I think it’s safe to say that for everyone things seem a bit out of whack during this coronavirus apocalypse, even for things not directly related to the disease. Maintaining family harmony, deciding what to do to get out of the house, and even choosing what to buy to eat all present new challenges. Sometimes it can even seem as though the natural order of things is out of balance.
And then there was today. Beside the lake, beneath the trees, lay a young fawn curled up and waiting for its mother. This by itself is not usual. Does will often leave their fawns for most of the day, returning periodically to nurse their fawns for only a few minutes at a time. Since fawns have no scent and do not move much, they are more protected from predators than if they stayed with their mothers. After snapping a quick video of the fawn, I went about my business of putting the kids to bed and then hanging out at the dock with my fishing poles while working out on my gymnastic rings.
Well after dark, I hear the sound of what seems to be a child’s cry and then see a dark shape materialize on the dock slowly heading toward me. I look closely—the fawn emerges, headed straight for me.
Um. I default to my typical reaction when pursued by small animals in the wild. I flee. Chances are that when something small is chasing you, it’s rabid. In all my years of hiking and outdoors experience, this has happened only once with a rabid fox. Plus, it’s dark, I just escaped parental duties after putting the kids to bed, and I’m not ready to adopt another child, however temporary. The dock is not wide, but I manage to sneak past the fawn by swinging over the water while hanging onto a pole and escaping down the gangplank. I walked up the lawn hoping to coax it back onto terra firma.
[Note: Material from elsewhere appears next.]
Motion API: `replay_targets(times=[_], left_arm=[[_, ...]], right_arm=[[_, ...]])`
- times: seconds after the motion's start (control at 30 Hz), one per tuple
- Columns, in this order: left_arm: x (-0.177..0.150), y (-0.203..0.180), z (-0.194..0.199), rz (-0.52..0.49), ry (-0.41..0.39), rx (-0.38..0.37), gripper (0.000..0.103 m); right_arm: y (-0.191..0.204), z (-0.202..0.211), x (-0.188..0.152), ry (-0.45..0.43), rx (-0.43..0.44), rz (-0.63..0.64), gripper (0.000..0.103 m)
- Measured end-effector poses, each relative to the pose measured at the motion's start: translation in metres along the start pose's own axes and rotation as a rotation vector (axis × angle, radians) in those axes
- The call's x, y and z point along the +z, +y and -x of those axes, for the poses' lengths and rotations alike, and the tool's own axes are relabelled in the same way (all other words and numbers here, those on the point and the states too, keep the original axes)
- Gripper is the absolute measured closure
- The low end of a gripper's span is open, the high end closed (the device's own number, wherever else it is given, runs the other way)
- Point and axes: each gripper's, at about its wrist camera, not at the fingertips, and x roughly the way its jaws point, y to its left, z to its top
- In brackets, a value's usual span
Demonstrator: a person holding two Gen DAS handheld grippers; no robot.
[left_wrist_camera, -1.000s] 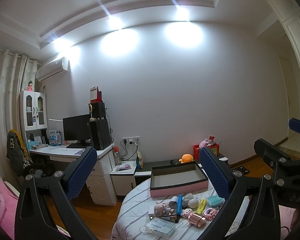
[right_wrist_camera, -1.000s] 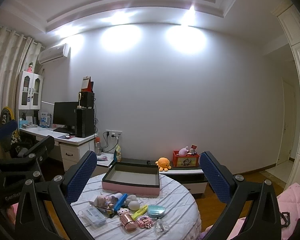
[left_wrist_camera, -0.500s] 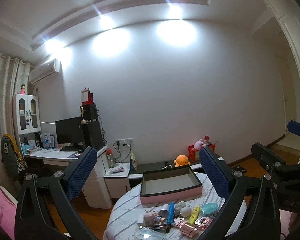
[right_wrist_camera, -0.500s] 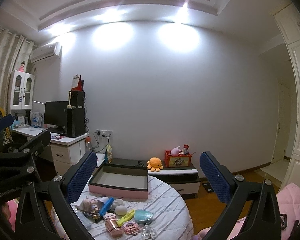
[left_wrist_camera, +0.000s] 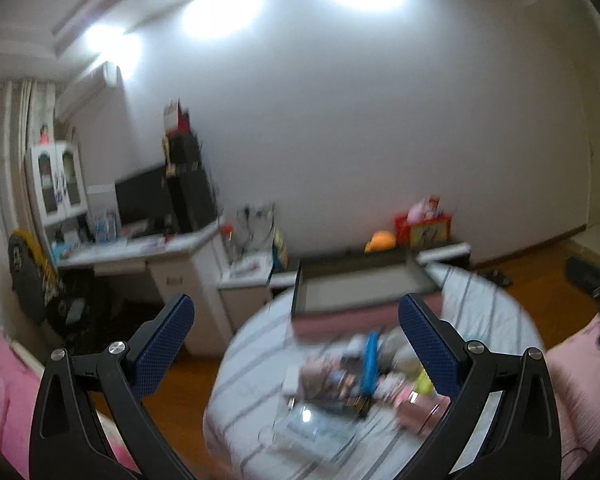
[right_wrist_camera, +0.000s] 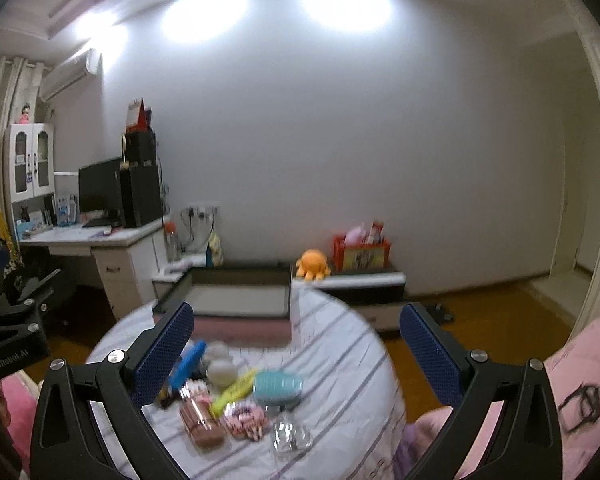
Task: Organize rigid objects
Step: 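Grasp the Dental Flossers box with left gripper while right gripper grasps the glass bottle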
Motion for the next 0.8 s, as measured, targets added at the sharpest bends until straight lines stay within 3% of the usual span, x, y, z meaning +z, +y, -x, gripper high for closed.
replay_targets(times=[0.13, 0.43, 0.6, 0.8], left_arm=[[-0.042, 0.004, -0.037, 0.010, 0.133, 0.018, 0.000], [-0.123, -0.007, -0.081, -0.023, 0.324, -0.070, 0.000], [-0.139, -0.011, -0.097, 0.022, 0.374, -0.107, 0.000], [-0.147, -0.016, -0.115, 0.011, 0.393, -0.110, 0.000]], right_arm=[[-0.005, -0.034, -0.041, 0.113, 0.028, -0.042, 0.000], [-0.010, -0.064, -0.115, 0.294, 0.030, -0.066, 0.000], [-0.010, -0.077, -0.141, 0.368, 0.018, -0.070, 0.000], [-0.014, -0.086, -0.149, 0.383, 0.010, -0.056, 0.000]])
SPLASH. As I watch and wheedle, the clumsy child falls into the water. Now my attempt at scientific detachment toward it evaporates as I fear the fawn may drown. I race back, turning on my phone flashlight. Black night, brown water receding into black night-water. Nothing. But I can hear it wailing. I find it has swum under the dock and is treading water by the steep concrete embankment the constitutes the lake shoreline here. If I don’t help it, it’s going to be a drowned fawn in a few minutes after its energy gives out. While one should never touch a fawn lest the human scent put off its mother, in this case I had no choice. I put my hand under its wet belly, lifted it out of the water, and set it down onto the lawn. It weighed next to nothing. Then I killed it, skinned it, and had its tender meat for dinner the next day.
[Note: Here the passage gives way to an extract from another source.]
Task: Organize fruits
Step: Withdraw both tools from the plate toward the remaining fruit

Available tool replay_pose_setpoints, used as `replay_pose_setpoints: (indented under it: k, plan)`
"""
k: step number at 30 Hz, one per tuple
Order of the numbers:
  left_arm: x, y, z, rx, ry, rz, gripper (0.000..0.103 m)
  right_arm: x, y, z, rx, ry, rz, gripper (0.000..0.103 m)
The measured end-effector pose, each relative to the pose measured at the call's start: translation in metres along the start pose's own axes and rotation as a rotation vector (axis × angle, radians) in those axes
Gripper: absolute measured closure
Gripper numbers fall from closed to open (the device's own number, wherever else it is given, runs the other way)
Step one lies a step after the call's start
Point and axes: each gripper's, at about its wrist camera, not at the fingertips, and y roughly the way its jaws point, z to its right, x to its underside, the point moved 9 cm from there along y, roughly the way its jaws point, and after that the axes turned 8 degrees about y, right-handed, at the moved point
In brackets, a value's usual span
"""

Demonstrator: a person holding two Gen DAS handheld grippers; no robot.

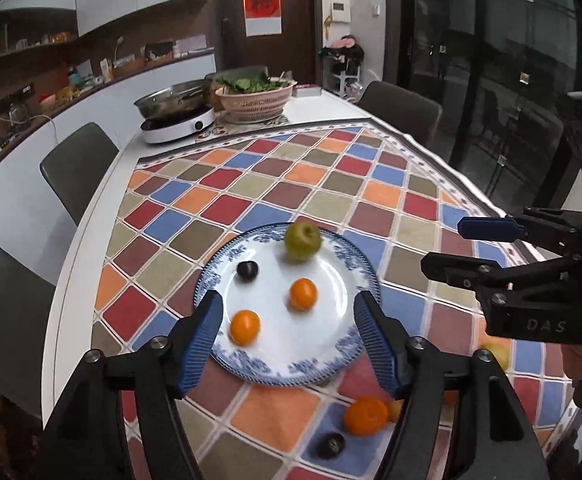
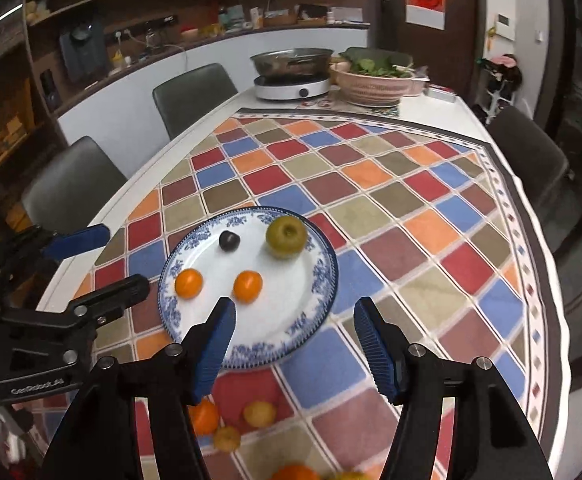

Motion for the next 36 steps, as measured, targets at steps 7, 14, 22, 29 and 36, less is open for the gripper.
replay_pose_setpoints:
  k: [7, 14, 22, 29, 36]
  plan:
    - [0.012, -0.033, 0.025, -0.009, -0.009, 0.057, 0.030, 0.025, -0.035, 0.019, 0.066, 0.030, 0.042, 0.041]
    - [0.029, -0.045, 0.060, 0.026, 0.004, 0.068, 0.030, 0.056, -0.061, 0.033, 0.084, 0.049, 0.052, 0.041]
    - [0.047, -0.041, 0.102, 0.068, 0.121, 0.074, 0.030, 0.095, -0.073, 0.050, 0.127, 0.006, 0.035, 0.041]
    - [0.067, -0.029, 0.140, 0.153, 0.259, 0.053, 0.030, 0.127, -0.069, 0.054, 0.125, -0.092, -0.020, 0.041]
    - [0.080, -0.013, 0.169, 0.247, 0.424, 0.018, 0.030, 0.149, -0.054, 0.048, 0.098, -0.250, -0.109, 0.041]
I wish. As it scampered into the night, finally getting the hint that I did NOT wish to be its parent, my heart beat with a strange paternal instinct antithetical for a predator to feel toward its prey. With the natural order so out of whack, the fight to finish my workout and the desire to fish to feed my (human) family seeped out of me, and I threw in the towel for the night. Chalk it up to the weirdness that is 2020. Maybe tomorrow will be normal.